Grand Slam singles results
- Australian Open: 1R (2025)
- French Open: 1R (2024, 2025)
- Wimbledon: 1R (2024)
- US Open: Q2 (2023, 2024)

Doubles
- Career record: 94–93
- Career titles: 1 WTA Challenger
- Highest ranking: No. 176 (5 August 2024)
- Current ranking: No. 270 (3 August 2026)

Team competitions
- BJK Cup: 25–8

Medal record
Women's tennis
Representing Argentina
Pan American Games
| Bronze medal – third place | 2023 Santiago | Singles |
| Bronze medal – third place | 2023 Santiago | Doubles |

= Julia Riera =

Argentine tennis player (born 2002)

Julia Riera (born 29 May 2002) is an Argentine tennis player.
Riera has a career-high singles ranking by the WTA of No. 93, achieved on 20 May 2024. She also has a career-high doubles ranking of world No. 176, which she reached on 5 August 2024.

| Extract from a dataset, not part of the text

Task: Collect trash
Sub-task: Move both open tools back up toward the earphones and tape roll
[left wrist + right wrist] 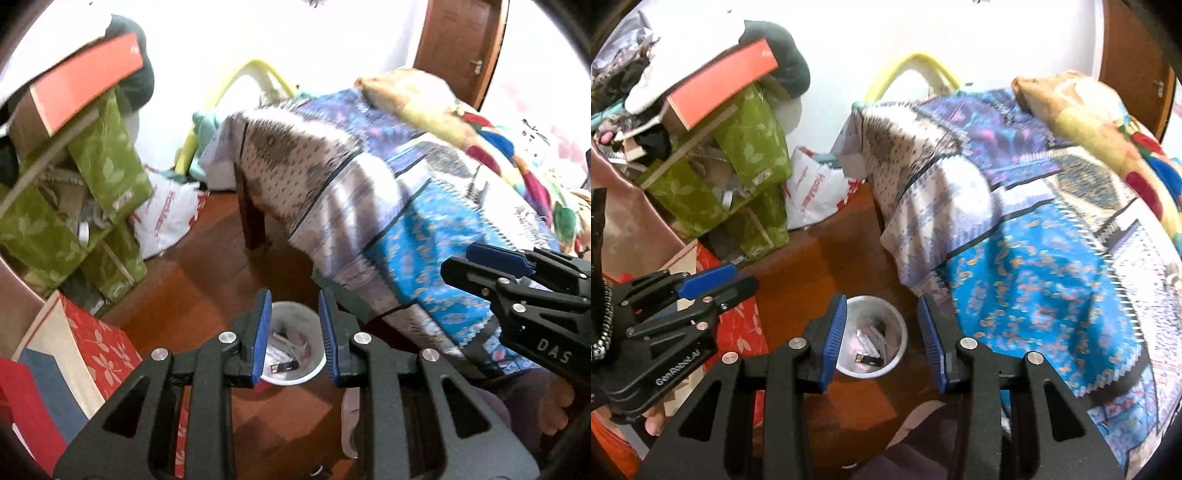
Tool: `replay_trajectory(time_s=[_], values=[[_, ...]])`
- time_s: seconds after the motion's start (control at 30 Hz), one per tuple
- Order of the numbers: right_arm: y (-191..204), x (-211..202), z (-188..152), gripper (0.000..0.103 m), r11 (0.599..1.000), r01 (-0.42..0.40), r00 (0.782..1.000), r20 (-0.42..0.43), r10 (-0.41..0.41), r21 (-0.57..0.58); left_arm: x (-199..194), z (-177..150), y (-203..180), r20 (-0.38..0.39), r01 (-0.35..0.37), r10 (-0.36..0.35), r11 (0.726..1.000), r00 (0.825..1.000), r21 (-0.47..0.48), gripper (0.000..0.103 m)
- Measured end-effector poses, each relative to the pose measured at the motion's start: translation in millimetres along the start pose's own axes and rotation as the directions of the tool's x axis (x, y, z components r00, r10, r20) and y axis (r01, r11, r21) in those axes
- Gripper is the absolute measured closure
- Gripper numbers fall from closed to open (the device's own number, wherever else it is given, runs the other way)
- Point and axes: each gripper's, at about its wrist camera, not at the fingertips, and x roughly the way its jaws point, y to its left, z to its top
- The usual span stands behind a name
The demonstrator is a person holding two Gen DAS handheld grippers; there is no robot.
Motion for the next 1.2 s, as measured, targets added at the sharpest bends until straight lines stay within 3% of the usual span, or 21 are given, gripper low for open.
replay_trajectory(time_s=[0.3, 0.53, 0.83, 1.2], values=[[-35.8, -69.1, -14.8, 0.066, 0.996, 0.066, 0.991, 0.114, -0.072, 0.059, -51.3, 13.7, -63.7, 0.096, 0.039, -0.05, 0.993, 0.994, 0.108, 0.077], [-83.3, -111.0, -31.6, 0.065, 0.981, 0.125, 0.973, 0.176, -0.15, 0.145, -58.9, 23.9, -125.8, 0.112, 0.071, -0.096, 0.975, 0.989, 0.211, 0.077], [-155.4, -141.3, -57.3, 0.065, 0.941, 0.225, 0.944, 0.183, -0.275, 0.251, -34.0, 35.9, -204.6, 0.074, 0.133, -0.162, 0.944, 0.984, 0.303, 0.075], [-253.4, -150.6, -94.2, 0.065, 0.86, 0.338, 0.911, 0.099, -0.401, 0.382, 32.6, 45.0, -295.9, -0.034, 0.217, -0.221, 0.897, 0.975, 0.385, 0.072]])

She has won one doubles title on the WTA Challenger Tour as well as eight singles and three doubles titles on the ITF Circuit.

Riera competes for Argentina in the Billie Jean King Cup, where she has a win/loss record of 25–8.

==Career==

===Early years===
She began playing tennis at the age of seven at Gimnasia y Esgrima de Pergamino. At the age of nine, she moved to Viajantes de Pergamino, where she started being coached by Emilio Palena.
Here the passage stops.